■ **How to complete this task**: Given the entries that follow, write out exactly the lines starting at the one containing "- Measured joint" and ending at the one containing "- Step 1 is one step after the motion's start", both ends included, and only those.

(Data items)
== == ==

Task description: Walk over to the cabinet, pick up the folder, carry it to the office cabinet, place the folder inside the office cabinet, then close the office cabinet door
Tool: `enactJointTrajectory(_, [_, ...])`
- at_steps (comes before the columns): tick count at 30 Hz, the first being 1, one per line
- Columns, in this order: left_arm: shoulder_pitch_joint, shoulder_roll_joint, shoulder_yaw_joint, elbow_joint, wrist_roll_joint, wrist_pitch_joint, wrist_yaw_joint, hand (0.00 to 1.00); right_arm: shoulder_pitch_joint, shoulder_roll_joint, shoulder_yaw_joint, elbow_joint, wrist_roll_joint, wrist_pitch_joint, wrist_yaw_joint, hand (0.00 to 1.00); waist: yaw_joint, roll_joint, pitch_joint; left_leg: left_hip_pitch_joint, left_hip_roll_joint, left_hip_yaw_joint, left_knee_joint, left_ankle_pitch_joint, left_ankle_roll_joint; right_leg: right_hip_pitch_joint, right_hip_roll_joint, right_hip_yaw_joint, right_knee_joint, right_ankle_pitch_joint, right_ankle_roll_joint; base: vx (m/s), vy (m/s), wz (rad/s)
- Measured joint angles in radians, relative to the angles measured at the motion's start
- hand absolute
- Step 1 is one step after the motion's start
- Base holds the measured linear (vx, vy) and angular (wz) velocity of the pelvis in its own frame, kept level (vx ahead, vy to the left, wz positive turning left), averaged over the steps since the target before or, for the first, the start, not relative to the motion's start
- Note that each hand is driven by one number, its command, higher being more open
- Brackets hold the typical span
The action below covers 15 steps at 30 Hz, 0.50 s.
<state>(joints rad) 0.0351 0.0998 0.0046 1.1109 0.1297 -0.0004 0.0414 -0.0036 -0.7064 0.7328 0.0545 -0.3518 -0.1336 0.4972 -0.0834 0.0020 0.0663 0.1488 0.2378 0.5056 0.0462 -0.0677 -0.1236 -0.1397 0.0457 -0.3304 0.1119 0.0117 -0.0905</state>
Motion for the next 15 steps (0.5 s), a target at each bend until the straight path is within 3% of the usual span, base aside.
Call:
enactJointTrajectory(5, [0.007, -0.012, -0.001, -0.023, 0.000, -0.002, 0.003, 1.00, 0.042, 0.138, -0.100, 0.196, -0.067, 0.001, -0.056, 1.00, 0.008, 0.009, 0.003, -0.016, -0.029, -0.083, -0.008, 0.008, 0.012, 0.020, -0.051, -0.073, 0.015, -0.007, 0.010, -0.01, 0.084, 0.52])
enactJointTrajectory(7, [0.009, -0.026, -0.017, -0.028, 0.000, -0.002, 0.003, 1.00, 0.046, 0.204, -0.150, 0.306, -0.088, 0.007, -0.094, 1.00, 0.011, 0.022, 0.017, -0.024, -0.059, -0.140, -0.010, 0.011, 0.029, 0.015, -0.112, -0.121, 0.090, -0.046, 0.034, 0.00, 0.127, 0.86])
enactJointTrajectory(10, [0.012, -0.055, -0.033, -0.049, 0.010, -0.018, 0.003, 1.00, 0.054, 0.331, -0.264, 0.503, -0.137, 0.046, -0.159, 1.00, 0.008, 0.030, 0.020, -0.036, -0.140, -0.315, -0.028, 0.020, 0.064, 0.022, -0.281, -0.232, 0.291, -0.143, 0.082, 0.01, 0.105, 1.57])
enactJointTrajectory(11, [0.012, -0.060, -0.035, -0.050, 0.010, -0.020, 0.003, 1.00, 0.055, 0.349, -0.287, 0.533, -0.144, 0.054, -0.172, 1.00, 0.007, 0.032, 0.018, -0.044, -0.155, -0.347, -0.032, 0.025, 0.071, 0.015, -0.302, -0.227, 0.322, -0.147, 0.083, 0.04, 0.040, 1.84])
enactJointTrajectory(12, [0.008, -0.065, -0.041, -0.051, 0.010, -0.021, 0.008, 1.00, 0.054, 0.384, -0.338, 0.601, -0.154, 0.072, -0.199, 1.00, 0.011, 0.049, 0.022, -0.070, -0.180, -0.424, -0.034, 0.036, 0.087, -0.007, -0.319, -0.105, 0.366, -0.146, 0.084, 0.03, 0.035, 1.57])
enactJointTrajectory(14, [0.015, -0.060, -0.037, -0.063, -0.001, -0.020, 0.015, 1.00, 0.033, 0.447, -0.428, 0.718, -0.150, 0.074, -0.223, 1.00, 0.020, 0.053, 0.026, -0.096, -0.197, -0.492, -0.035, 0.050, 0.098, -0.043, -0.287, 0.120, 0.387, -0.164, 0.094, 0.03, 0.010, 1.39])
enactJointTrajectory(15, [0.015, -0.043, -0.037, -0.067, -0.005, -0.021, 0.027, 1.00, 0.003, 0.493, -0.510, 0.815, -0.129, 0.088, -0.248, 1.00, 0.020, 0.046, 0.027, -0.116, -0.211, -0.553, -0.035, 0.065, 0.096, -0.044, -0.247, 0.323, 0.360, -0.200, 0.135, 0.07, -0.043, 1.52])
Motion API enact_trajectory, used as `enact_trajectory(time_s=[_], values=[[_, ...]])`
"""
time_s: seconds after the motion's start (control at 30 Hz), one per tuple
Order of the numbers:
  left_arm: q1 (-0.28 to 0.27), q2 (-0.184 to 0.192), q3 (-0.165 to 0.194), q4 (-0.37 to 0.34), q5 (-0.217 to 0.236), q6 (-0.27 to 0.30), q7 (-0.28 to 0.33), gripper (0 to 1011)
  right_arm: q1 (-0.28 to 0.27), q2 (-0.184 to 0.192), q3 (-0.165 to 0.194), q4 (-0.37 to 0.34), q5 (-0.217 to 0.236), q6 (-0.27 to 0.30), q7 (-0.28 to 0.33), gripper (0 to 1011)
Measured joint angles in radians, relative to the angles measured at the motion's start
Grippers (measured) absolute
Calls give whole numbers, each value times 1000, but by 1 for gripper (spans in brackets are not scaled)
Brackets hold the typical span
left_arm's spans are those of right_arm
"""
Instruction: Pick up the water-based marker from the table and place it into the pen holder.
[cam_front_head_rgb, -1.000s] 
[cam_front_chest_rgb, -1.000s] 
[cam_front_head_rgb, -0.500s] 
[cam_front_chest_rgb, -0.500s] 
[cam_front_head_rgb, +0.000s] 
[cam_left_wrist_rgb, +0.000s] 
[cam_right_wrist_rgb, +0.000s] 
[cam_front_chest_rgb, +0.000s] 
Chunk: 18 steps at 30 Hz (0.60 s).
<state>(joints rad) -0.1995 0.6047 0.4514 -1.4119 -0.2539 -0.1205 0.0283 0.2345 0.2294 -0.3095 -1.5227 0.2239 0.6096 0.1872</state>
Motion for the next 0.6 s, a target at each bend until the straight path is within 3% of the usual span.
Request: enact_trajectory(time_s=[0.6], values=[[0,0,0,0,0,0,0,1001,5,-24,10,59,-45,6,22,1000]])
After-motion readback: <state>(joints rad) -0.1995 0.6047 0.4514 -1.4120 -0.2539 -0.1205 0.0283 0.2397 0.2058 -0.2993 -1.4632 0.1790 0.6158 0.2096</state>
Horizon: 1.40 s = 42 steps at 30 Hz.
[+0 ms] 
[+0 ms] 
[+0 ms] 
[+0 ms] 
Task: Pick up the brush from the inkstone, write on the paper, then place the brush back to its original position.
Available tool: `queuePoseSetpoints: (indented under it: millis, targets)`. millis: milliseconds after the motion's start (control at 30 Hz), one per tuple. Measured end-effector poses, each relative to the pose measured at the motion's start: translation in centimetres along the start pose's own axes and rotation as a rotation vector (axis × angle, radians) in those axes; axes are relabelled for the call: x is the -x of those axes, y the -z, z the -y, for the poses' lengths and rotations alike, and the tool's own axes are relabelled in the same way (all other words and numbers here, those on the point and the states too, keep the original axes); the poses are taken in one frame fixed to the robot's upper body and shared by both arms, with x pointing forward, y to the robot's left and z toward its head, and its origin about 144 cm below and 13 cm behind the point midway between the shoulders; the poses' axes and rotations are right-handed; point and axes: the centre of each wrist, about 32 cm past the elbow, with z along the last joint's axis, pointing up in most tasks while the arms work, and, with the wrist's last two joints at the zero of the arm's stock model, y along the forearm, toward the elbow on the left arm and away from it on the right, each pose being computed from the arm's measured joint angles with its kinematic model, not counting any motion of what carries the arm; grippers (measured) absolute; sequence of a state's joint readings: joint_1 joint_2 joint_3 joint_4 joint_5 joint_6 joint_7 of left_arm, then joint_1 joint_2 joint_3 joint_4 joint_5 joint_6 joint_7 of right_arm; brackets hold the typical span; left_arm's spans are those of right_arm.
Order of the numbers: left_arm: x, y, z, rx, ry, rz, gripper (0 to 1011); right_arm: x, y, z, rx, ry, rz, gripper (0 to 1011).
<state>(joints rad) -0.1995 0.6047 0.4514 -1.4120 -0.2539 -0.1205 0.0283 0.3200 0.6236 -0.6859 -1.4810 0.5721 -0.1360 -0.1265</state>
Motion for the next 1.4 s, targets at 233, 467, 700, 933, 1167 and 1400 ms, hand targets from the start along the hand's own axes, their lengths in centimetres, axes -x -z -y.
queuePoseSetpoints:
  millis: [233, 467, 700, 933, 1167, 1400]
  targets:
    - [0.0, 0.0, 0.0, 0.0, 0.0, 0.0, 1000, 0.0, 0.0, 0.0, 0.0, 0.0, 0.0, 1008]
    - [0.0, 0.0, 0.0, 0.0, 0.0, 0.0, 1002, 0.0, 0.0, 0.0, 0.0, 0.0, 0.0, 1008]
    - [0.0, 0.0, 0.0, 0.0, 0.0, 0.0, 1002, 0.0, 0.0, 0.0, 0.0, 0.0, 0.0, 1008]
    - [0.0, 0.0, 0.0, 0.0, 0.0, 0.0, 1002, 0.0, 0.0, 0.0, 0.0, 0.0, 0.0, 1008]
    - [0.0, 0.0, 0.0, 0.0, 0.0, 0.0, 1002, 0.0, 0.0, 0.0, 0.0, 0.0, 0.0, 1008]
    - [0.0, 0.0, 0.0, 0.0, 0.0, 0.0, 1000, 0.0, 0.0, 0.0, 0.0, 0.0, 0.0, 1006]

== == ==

■ **Answer box**:
- Measured joint angles in radians, relative to the angles measured at the motion's start
- hand absolute
- Step 1 is one step after the motion's start

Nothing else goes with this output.